Code Vigorous

Dustin J. Mitchell


22 Apr 2008

Some time back, I had been thinking of trying to trace the “social network” of open source developers. I’m interested questions like

  • How many open-source developers contribute significantly to multiple projects? How many projects?

  • Is the set of developers reasonably well-connected by the “works on a project with” relation?

  • What proportion of projects are basically single-developer projects?

  • What is the distribution of number of developers per project,and relative levels of contribution from those developers? How uniqueis the Linux kernel in having a large set of substantial contributors?

  • How many open-source projects are there (above some level of completeness and activity)?

Long story short, I had grand plans for parsing VC histories, ChangeLogs, AUTHORS files, and so on, but never got around to actually coding anything. Then I found Ohloh. They’ve taken the liberty of indexing a lot of publicly available code, and have some web-based knobs that you can tweak to clean up some of their data. They have REST API available to access their data, and some of their code (their SLOC counter) is open source. I’m pretty impressed.

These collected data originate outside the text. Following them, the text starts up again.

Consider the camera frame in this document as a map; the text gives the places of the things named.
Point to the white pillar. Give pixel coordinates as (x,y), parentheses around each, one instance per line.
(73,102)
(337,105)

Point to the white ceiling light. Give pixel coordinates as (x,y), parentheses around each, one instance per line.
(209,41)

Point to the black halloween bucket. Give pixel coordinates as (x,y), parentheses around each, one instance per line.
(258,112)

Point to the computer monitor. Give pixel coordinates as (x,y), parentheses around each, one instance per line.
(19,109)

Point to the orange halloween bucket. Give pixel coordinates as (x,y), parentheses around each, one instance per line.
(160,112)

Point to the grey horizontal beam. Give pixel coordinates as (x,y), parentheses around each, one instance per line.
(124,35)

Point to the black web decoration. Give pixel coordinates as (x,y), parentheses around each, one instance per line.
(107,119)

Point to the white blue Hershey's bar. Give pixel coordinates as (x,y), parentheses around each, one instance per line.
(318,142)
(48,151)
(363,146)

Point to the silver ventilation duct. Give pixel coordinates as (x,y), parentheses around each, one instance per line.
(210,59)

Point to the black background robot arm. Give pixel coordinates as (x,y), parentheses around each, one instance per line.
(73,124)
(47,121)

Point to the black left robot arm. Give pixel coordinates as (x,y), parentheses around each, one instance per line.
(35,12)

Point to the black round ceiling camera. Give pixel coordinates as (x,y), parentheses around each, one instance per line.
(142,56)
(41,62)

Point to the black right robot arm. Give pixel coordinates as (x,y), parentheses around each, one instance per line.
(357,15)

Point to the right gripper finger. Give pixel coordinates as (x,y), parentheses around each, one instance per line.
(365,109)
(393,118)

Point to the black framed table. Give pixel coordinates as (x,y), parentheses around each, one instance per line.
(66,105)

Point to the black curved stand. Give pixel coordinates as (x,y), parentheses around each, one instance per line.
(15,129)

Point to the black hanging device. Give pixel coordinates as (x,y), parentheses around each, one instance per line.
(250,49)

I will probably try out the API and see if I can answer some of these questions, but I worry that their database is quite dirty. They rely on individual users to log in to the site and “claim” their identity – connecting e.g., their SourceForge login to their login to their logins on project-specific sites. I would like to see them apply some additional intelligence to matching users up; for example, email addresses appear in lots of locations (ChangeLogs, AUTHORS, commit messages), and provide a fairly reliable proxy for a particular person.